DESCRIPTION (provided by applicant): This proposal is a revised competitive renewal of a three year grant initiated in July, 2002. The proposed study of electron emission from thin foils is designed to provide data to test computational models developed to describe the initial spatial pattern of energy deposition by ionizing radiation in biologic material. These initial damage patterns affect subsequent chemistry and biochemistry that influence crucial cellular pathways leading to biological repair, genomic instability, apoptosis, and/or finally cancer induction. Much of our knowledge of the initial patterns of radiation damage is obtained from event-by-event Monte Carlo track simulation models that often contain uncertainties in their cross section database. The current work, and the proposed extension, provides data on which we can test track simulation models at the level of the physics of electron transport, i.e., prior to modification and averaging by chemical reactions. During the initial grant period data have been obtained for electron transport in water, a major constituent of tissue; SF6, a unique molecule with well defined structure in the low-energy electron transport spectra; and preliminary data have been obtained for several molecules that aid in assessment of effects of surfaces bonding and molecular structure on electron spectra, e.g., data have been derived from solid (frozen) CO2, C2H6, C3H6, C2F2H2, and Xenon. Continuing study of hydrocarbons is underway and target technology is being developed to extend this work to larger bio-molecules and tissue. The cryogenic target provides a unique capability to study bio-molecules and tissue as a function of temperature and thereby as a function of water content. A major goal of the continued work is to better understand the role of water in the transport of electrons in bio- molecules and tissue. We feel this expanded study will provide unique insight into the role of tissue constituents on electron transport, and provide data that can provide sensitive tests of evolving models of electron transport following energy deposition by ionizing radiation. This work will contribute to increased accuracy in the assessment of local dose distributions delivered to cells, cellular components, and critical biomolecules. The results will enhance our effort to establish clinically relevant radiation treatment with a better understanding of potential damage to healthy tissue.
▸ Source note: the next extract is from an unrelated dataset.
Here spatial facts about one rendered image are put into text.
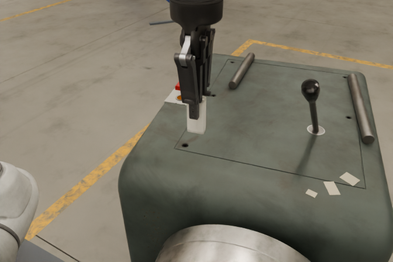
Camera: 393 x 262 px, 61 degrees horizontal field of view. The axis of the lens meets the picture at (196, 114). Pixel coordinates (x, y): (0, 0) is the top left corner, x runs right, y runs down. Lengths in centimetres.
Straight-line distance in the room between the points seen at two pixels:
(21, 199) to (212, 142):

描述（由申请人提供）：本提案是2002年7月启动的三年赠款的修订竞争性续期。拟议的研究从薄箔的电子发射的目的是提供数据，以测试计算模型开发描述的初始空间模式的能量沉积的电离辐射在生物材料。这些初始损伤模式影响随后的化学和生物化学，其影响导致生物修复、基因组不稳定性、细胞凋亡和/或最终癌症诱导的关键细胞途径。我们对辐射损伤的初始模式的了解，大部分是从逐个事件的蒙特卡罗轨迹模拟模型中获得的，这些模型的横截面数据库中往往含有不确定性。目前的工作，以及拟议的扩展，提供了数据，我们可以测试跟踪模拟模型的物理水平的电子传输，即，在通过化学反应改性和平均化之前。在最初的授权期内，已经获得了组织的主要成分水的电子传输数据; SF6，在低能电子传输光谱中具有明确结构的独特分子;以及已经获得了几种分子的初步数据，这些分子有助于评估表面键合和分子结构对电子光谱的影响，例如，数据来源于固态（冷冻）CO2、C2 H6、C3 H6、C2 F2 H2和氙气。碳氢化合物的持续研究正在进行中，目标技术正在开发，以将这项工作扩展到更大的生物分子和组织。低温目标提供了一种独特的能力，研究生物分子和组织作为温度的函数，从而作为水含量的函数。继续工作的一个主要目标是更好地了解水在生物分子和组织中电子传输中的作用。我们认为，这项扩大的研究将提供独特的洞察组织成分对电子传输的作用，并提供数据，可以提供电离辐射能量沉积后的电子传输模型的发展敏感的测试。这项工作将有助于提高评估局部剂量分布传递到细胞，细胞成分和关键生物分子的准确性。这些结果将加强我们建立临床相关放射治疗的努力，更好地了解对健康组织的潜在损害。